*** PROVIDED INFORMATION ***

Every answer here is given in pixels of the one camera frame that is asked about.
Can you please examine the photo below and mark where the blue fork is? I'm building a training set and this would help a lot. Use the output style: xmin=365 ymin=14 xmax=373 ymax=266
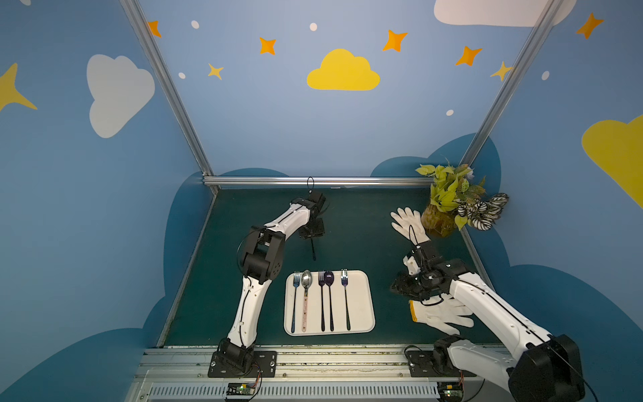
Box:
xmin=291 ymin=271 xmax=301 ymax=334

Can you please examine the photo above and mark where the silver spoon pink handle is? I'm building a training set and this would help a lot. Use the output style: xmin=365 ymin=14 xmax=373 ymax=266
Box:
xmin=301 ymin=270 xmax=312 ymax=333

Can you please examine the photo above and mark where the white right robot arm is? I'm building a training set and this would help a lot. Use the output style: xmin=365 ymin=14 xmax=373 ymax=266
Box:
xmin=392 ymin=256 xmax=586 ymax=401

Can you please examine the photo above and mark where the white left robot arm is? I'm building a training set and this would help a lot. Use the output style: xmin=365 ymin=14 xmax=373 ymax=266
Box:
xmin=214 ymin=192 xmax=326 ymax=376

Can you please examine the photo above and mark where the white glove near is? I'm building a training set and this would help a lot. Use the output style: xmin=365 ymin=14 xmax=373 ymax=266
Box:
xmin=409 ymin=294 xmax=474 ymax=335

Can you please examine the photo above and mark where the white glove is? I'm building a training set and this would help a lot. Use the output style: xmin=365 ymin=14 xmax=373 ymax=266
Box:
xmin=409 ymin=294 xmax=474 ymax=335
xmin=390 ymin=207 xmax=430 ymax=246

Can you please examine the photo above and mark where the white glove far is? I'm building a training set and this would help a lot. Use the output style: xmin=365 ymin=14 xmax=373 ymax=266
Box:
xmin=390 ymin=207 xmax=430 ymax=246

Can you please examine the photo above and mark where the zebra striped cloth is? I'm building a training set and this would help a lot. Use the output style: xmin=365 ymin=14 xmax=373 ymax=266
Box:
xmin=454 ymin=193 xmax=510 ymax=231

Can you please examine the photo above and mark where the white tray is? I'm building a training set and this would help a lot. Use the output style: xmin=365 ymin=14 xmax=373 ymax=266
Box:
xmin=284 ymin=271 xmax=375 ymax=337

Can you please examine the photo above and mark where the green potted plant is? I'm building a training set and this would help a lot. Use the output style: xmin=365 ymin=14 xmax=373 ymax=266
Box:
xmin=415 ymin=164 xmax=487 ymax=238

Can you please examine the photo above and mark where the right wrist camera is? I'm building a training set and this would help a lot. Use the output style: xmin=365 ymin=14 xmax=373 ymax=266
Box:
xmin=403 ymin=241 xmax=445 ymax=276

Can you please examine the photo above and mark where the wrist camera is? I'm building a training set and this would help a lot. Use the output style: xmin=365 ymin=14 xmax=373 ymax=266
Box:
xmin=403 ymin=241 xmax=445 ymax=276
xmin=291 ymin=190 xmax=327 ymax=221

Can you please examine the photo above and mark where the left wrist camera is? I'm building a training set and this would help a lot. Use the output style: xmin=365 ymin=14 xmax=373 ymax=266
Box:
xmin=291 ymin=190 xmax=327 ymax=221

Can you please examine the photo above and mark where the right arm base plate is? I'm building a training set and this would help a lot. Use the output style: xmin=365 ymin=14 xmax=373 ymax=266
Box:
xmin=403 ymin=346 xmax=476 ymax=378

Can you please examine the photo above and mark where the horizontal aluminium frame rail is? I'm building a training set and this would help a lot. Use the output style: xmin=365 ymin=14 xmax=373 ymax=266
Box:
xmin=204 ymin=176 xmax=433 ymax=188

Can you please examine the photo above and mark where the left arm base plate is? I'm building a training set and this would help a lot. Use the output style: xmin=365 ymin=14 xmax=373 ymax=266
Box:
xmin=207 ymin=351 xmax=278 ymax=379

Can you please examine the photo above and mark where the right aluminium frame post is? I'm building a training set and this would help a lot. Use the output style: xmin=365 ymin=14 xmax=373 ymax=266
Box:
xmin=460 ymin=0 xmax=564 ymax=166

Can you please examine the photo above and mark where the aluminium frame post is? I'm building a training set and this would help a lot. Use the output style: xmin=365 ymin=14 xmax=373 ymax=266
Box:
xmin=120 ymin=0 xmax=219 ymax=197
xmin=460 ymin=0 xmax=564 ymax=166

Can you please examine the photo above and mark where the front aluminium rail base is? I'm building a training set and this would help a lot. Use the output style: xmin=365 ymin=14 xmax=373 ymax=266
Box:
xmin=125 ymin=344 xmax=512 ymax=401

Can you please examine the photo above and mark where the left aluminium frame post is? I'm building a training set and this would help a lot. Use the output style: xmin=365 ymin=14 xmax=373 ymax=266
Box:
xmin=120 ymin=0 xmax=219 ymax=197

***

THE TASK: Everything in the entries must come back exactly, except the pictures.

SOLUTION TO THIS EXERCISE:
Every answer here is given in pixels of the one camera frame that is asked about.
Can you please examine the photo below and mark where the blue fork is? I'm building a training set and this would help a lot. Use the output style: xmin=365 ymin=14 xmax=373 ymax=266
Box:
xmin=291 ymin=271 xmax=301 ymax=334

Can you please examine the photo above and mark where the silver spoon pink handle is? I'm building a training set and this would help a lot. Use the output style: xmin=365 ymin=14 xmax=373 ymax=266
Box:
xmin=301 ymin=270 xmax=312 ymax=333

Can you please examine the photo above and mark where the white right robot arm is? I'm building a training set and this would help a lot. Use the output style: xmin=365 ymin=14 xmax=373 ymax=266
Box:
xmin=392 ymin=256 xmax=586 ymax=401

Can you please examine the photo above and mark where the white left robot arm is? I'm building a training set and this would help a lot. Use the output style: xmin=365 ymin=14 xmax=373 ymax=266
Box:
xmin=214 ymin=192 xmax=326 ymax=376

Can you please examine the photo above and mark where the white glove near is? I'm building a training set and this would help a lot. Use the output style: xmin=365 ymin=14 xmax=373 ymax=266
Box:
xmin=409 ymin=294 xmax=474 ymax=335

Can you please examine the photo above and mark where the white glove is? I'm building a training set and this would help a lot. Use the output style: xmin=365 ymin=14 xmax=373 ymax=266
Box:
xmin=409 ymin=294 xmax=474 ymax=335
xmin=390 ymin=207 xmax=430 ymax=246

Can you please examine the photo above and mark where the white glove far is? I'm building a training set and this would help a lot. Use the output style: xmin=365 ymin=14 xmax=373 ymax=266
Box:
xmin=390 ymin=207 xmax=430 ymax=246

Can you please examine the photo above and mark where the zebra striped cloth is? I'm building a training set and this would help a lot. Use the output style: xmin=365 ymin=14 xmax=373 ymax=266
Box:
xmin=454 ymin=193 xmax=510 ymax=231

Can you please examine the photo above and mark where the white tray is? I'm building a training set and this would help a lot. Use the output style: xmin=365 ymin=14 xmax=373 ymax=266
Box:
xmin=284 ymin=271 xmax=375 ymax=337

Can you please examine the photo above and mark where the green potted plant is? I'm building a training set and this would help a lot. Use the output style: xmin=365 ymin=14 xmax=373 ymax=266
Box:
xmin=415 ymin=164 xmax=487 ymax=238

Can you please examine the photo above and mark where the right wrist camera is? I'm building a training set and this would help a lot. Use the output style: xmin=365 ymin=14 xmax=373 ymax=266
Box:
xmin=403 ymin=241 xmax=445 ymax=276

Can you please examine the photo above and mark where the wrist camera is? I'm building a training set and this would help a lot. Use the output style: xmin=365 ymin=14 xmax=373 ymax=266
Box:
xmin=403 ymin=241 xmax=445 ymax=276
xmin=291 ymin=190 xmax=327 ymax=221

Can you please examine the photo above and mark where the left wrist camera is? I'm building a training set and this would help a lot. Use the output style: xmin=365 ymin=14 xmax=373 ymax=266
Box:
xmin=291 ymin=190 xmax=327 ymax=221

Can you please examine the photo above and mark where the right arm base plate is? I'm building a training set and this would help a lot. Use the output style: xmin=365 ymin=14 xmax=373 ymax=266
Box:
xmin=403 ymin=346 xmax=476 ymax=378

Can you please examine the photo above and mark where the horizontal aluminium frame rail is? I'm building a training set and this would help a lot. Use the output style: xmin=365 ymin=14 xmax=373 ymax=266
Box:
xmin=204 ymin=176 xmax=433 ymax=188

Can you please examine the photo above and mark where the left arm base plate is? I'm building a training set and this would help a lot. Use the output style: xmin=365 ymin=14 xmax=373 ymax=266
Box:
xmin=207 ymin=351 xmax=278 ymax=379

Can you please examine the photo above and mark where the right aluminium frame post is? I'm building a training set and this would help a lot. Use the output style: xmin=365 ymin=14 xmax=373 ymax=266
Box:
xmin=460 ymin=0 xmax=564 ymax=166

Can you please examine the photo above and mark where the aluminium frame post is? I'm building a training set and this would help a lot. Use the output style: xmin=365 ymin=14 xmax=373 ymax=266
Box:
xmin=120 ymin=0 xmax=219 ymax=197
xmin=460 ymin=0 xmax=564 ymax=166

Can you please examine the photo above and mark where the front aluminium rail base is? I'm building a training set and this would help a lot. Use the output style: xmin=365 ymin=14 xmax=373 ymax=266
Box:
xmin=125 ymin=344 xmax=512 ymax=401

Can you please examine the photo above and mark where the left aluminium frame post is? I'm building a training set and this would help a lot. Use the output style: xmin=365 ymin=14 xmax=373 ymax=266
Box:
xmin=120 ymin=0 xmax=219 ymax=197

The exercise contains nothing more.